Thursday, November 25, 2021

Threading a Fine Needle

And in the end, did you actually gain a prism? Morning skies in November, mist blurring the jagged line of hills to the north. One is lost when one is looking at a map - there is nothing else to say.

Lambs at dawn. Cardinals sharing a hemlock limb, an image I offer to those for whom such images are helpful. Foxes pass through the pasture, looking neither left nor right.

Walking through the village around ten p.m., tired and bothered by family haunts, letting what will slough off slough off, and noticing all the televisions in all the houses, all set to different channels. Michael was right all along it turns out. Folding flannel sheets, carrying them upstairs, setting them on the bed for later.

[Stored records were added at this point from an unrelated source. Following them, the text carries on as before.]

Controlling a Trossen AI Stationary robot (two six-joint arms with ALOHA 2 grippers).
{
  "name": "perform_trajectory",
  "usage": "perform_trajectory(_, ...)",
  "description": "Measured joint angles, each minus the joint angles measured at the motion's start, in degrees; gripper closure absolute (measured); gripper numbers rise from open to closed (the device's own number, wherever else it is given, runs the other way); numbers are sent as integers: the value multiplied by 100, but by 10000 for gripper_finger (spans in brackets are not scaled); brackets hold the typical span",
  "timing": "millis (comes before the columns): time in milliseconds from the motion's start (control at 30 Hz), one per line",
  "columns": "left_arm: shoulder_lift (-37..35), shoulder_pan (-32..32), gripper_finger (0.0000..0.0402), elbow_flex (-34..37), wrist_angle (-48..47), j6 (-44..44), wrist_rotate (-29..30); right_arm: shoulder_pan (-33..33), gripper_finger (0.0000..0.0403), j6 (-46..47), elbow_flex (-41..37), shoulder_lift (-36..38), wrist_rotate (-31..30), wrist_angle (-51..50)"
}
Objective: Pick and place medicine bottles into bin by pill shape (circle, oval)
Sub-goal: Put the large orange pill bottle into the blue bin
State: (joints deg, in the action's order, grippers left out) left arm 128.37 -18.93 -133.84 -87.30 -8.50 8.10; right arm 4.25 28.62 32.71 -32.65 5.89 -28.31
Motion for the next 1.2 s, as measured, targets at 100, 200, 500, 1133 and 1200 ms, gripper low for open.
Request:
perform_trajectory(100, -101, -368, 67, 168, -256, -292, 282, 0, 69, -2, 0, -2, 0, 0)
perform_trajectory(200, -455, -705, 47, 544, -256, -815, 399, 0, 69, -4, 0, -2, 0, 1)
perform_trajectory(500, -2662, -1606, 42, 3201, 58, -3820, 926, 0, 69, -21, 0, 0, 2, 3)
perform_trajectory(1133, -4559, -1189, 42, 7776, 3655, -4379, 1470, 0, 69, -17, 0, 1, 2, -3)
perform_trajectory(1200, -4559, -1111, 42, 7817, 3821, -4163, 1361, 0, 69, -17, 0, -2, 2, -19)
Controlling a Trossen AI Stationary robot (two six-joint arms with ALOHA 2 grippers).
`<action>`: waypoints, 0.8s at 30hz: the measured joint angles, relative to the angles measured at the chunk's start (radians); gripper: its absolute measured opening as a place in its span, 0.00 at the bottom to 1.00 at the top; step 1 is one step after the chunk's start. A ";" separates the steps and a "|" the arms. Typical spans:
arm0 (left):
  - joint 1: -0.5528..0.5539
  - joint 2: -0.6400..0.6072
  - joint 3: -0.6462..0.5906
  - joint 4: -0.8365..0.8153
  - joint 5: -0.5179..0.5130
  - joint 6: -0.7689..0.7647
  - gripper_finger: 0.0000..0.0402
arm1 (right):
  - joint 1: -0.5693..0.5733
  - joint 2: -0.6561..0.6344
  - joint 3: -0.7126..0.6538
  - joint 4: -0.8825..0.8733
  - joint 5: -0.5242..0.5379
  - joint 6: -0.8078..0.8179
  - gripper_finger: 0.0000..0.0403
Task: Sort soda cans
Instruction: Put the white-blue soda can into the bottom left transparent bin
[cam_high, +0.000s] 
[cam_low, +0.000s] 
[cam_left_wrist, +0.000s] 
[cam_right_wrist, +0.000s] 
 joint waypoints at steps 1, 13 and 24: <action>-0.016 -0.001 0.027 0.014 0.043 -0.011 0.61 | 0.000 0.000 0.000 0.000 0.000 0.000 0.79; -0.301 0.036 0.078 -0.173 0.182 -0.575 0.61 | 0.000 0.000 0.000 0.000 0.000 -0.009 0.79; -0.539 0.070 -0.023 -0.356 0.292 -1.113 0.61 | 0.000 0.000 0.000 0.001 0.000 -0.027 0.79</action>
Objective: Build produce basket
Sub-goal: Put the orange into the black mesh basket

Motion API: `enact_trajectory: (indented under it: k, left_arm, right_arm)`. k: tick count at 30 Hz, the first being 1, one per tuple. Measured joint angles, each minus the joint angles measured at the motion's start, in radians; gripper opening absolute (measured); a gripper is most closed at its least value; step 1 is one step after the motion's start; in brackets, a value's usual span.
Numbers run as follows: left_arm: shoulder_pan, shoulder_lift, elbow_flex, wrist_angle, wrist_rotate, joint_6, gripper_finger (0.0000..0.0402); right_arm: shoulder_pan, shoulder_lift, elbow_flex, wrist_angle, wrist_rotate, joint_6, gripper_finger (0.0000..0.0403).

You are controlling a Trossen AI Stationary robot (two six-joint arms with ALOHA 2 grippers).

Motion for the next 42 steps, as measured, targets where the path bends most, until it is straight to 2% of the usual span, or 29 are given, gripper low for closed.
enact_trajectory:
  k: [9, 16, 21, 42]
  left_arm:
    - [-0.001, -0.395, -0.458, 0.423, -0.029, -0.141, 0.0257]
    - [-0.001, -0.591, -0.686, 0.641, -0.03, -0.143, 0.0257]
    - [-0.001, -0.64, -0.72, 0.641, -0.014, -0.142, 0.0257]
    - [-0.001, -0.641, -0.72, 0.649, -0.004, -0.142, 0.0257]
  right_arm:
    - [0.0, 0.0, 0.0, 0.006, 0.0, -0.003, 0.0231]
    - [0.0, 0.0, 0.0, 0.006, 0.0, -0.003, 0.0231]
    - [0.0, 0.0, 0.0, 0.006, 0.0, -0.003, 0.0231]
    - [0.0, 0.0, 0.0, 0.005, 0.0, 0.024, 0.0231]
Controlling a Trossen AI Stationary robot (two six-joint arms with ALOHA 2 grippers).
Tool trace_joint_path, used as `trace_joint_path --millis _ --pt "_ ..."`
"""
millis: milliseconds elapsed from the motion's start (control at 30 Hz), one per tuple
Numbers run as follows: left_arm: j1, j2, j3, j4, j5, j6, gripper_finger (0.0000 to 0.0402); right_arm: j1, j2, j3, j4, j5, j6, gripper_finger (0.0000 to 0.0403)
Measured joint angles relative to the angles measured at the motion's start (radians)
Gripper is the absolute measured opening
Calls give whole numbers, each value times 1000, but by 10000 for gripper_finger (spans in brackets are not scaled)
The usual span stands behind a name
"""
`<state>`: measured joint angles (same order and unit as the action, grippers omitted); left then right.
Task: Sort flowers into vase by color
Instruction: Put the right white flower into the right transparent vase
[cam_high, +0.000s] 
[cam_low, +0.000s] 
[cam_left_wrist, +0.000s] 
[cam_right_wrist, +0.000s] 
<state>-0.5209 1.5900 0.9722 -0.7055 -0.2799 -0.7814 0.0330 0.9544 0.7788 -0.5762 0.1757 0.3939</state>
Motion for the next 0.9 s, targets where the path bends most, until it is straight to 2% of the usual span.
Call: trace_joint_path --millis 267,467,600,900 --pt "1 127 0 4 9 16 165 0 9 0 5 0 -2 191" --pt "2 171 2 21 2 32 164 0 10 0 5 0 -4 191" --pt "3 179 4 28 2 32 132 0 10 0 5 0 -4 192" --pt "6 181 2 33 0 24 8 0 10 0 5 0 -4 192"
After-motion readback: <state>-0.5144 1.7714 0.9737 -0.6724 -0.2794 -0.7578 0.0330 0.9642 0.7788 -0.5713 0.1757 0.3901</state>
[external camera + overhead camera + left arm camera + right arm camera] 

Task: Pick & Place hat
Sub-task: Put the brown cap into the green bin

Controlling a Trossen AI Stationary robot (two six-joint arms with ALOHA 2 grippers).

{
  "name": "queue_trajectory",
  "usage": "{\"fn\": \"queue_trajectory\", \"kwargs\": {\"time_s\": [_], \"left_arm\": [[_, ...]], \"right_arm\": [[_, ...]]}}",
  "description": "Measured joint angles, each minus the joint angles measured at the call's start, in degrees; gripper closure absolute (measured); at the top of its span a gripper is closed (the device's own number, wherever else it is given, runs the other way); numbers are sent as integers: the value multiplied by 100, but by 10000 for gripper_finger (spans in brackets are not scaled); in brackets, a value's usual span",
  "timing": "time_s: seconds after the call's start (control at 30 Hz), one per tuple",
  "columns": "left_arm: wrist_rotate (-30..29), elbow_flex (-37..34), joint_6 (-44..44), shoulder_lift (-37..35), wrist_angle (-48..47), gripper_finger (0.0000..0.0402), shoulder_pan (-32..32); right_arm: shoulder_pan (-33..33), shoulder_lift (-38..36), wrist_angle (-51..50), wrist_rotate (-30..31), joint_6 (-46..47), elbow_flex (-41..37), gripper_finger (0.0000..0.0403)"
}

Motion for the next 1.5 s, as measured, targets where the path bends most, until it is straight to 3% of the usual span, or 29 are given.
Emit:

Misunderstanding communion. Falling asleep on the couch, waking to find the house shadowed and quiet, a couple of cats resting beside me. The hinge where one's thigh becomes something intimate, soulful.

Let us now give thanks in the way we have learned to give thanks! Kneeling to scrub the floorboards, scent of vinegar rising, reminding me of something difficult from childhood. Threading a fine needle for the Lord, indeed.

Mindfulness. Like a resurrected zombie I stumble out of the wasp's nest and cry out in praise to the one who raises all the dead from their slumber. The river where it turns, the harvested cornfield beyond.

Or else what, was the question I was never able to get to, as they could never stop with the threat, but always had to follow through immediately. How soft and quiet the back yard is in the morning before anyone is awake, just me and the horses reminding one another we're still here.